5. We have thoughtfully considered the submissions made by the learned Counsel for the petitioner and express our inability to accept the same. Firstly the main appeal of the petitioner is pending consideration of the DRT wherein merits of the controversy are likely to be considered. We are further of the view that once the dispute has been raised before the Debt Recovery Tribunal then the period of limitation has to be examined with reference to the date of availing that remedy and that a fresh period of limitation would not become available under Section 36 of the Act. Moreover, the provisions of Section 13(4) provides for an additional remedy as has been held by Hon'ble the Supreme Court in the case of Transcore v. Union of India (2007-1)145 P.L.R. 222 (S.C.) : A.I.R. 2006 S.C. 712. The observations of their Lordships reads as under:
These are some of the factors which the Authorised Officer of the bank/FI has to keep in mind when he gives notice under Section 13(2) of the NPA Act. Hence, equity, exists in the Bank/FI and not in the borrower. Therefore, apart from obligation to repay, the borrower undertakes to keep the margin and the value of the securities hypothecated so that there is no mis-match between the asset-liability in the books of the bank/FI. This obligation is different and distinct from the obligation to repay. It is the former obligation of the borrower which attracts the provisions of NPA Act which seeks to enforce it by measures mentioned in Section 13(4) of NPA Act, which measures are not contemplated by DRT Act and, therefore, it is wrong to say that the two Acts provide parallel remedies as held by the judgment of the High Court in M/s Kalyani Sales Co. As stated, the remedy under DRT Act falls short as compared to NPA Act which refers to acquisition and assignment of the receivables to the asset reconstruction company and which authorizes banks/FIs to take possession or to take over management which is not there in the DRT Act. It is for this reason that NPA Act is treated as an additional remedy (Section 37), which is not inconsistent with the DRT Act.

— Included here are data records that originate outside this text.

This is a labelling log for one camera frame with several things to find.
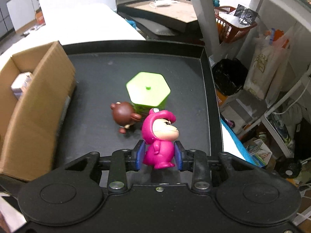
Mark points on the colourful printed box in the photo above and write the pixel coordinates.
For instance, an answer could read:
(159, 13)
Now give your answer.
(258, 151)

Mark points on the orange cardboard box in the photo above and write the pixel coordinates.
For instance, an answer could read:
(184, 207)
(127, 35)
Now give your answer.
(40, 18)

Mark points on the black framed brown board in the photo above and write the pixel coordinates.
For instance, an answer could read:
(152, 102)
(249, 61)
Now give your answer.
(165, 9)

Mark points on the brown bear figurine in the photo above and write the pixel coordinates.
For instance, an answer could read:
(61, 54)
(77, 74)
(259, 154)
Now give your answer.
(124, 114)

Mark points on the pink figurine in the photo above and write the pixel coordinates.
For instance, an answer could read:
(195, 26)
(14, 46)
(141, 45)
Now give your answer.
(160, 148)

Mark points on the brown cardboard box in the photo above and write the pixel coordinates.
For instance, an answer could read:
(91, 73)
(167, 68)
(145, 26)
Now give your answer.
(36, 126)

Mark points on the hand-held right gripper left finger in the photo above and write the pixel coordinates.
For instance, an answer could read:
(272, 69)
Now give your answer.
(139, 155)

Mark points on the green hexagonal box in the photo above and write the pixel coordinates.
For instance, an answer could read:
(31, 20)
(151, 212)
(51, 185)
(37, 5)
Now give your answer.
(148, 89)

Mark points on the red-brown plastic basket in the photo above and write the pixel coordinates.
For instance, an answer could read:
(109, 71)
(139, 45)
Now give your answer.
(230, 32)

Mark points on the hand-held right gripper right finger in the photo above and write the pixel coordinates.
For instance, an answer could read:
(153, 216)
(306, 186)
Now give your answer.
(179, 156)

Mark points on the white cabinet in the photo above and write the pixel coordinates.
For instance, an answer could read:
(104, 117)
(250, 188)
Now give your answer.
(21, 9)

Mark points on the black tray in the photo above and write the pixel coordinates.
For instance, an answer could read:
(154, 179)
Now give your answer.
(102, 72)

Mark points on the crumpled white paper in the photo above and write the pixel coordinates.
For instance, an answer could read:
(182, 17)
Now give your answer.
(162, 2)

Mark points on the small lilac white box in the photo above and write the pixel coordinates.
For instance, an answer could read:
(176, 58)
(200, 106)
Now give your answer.
(20, 85)

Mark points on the black plastic bag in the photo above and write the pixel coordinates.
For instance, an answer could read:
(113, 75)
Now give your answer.
(229, 76)

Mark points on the black crumpled wrapper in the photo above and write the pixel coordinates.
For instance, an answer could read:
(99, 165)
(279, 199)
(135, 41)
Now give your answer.
(245, 14)

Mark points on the white tote bag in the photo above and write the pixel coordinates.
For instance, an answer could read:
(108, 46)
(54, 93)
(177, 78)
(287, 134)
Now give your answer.
(262, 70)

6. Moreover, the question regarding limitation cannot be gone into in proceedings under Article 226 of the Constitution. It is well settled that the question of limitation is a mixed question of fact and law. It is not possible for us to give a positive conclusion that the debt is barred by time because there may be acknowledgement on the part of the petitioner or it may be a running account which may sound into different results. The DRT is certainly better equipped to decide these questions. We further find that there is no equity in favour of the petitioner. Its account became irregular on 29.8.2000. It is well settled that whoever comes to equity is expected to do equity himself. Therefore, the equitable jurisdiction of this Court under Article 226 of the Constitution would not be available.
7. The Judgment of the Division Bench in the case of Indumati Pattanaik (supra) on which reliance has been placed by the petitioner would not be applicable to the facts of the present case because a perusal of the judgment shows that the secured creditors did not approach the DRT whereas in the present case the remedy provided by the DRT has been availed by the secured creditors by filing OA No. 467 of 2002. We are further of the view that the period of limitation for recovery of debt has to be reckoned from the date the account has become Non Performing Assets (NPA) and not from the initially date of collateral security of landed property or equitable mortgage. It is for this reason that the question of limitation has to be considered necessarily as the question of fact or at best the mixed question of fact and law.
8. For the reasons aforementioned, this petition fails and the same is dismissed.
9. However, it is made clear that any observation made in this order shall not be construed as an expression of opinion on merits of the controversy by the Debt Recovery Tribunal where original application filed by the respondent is pending.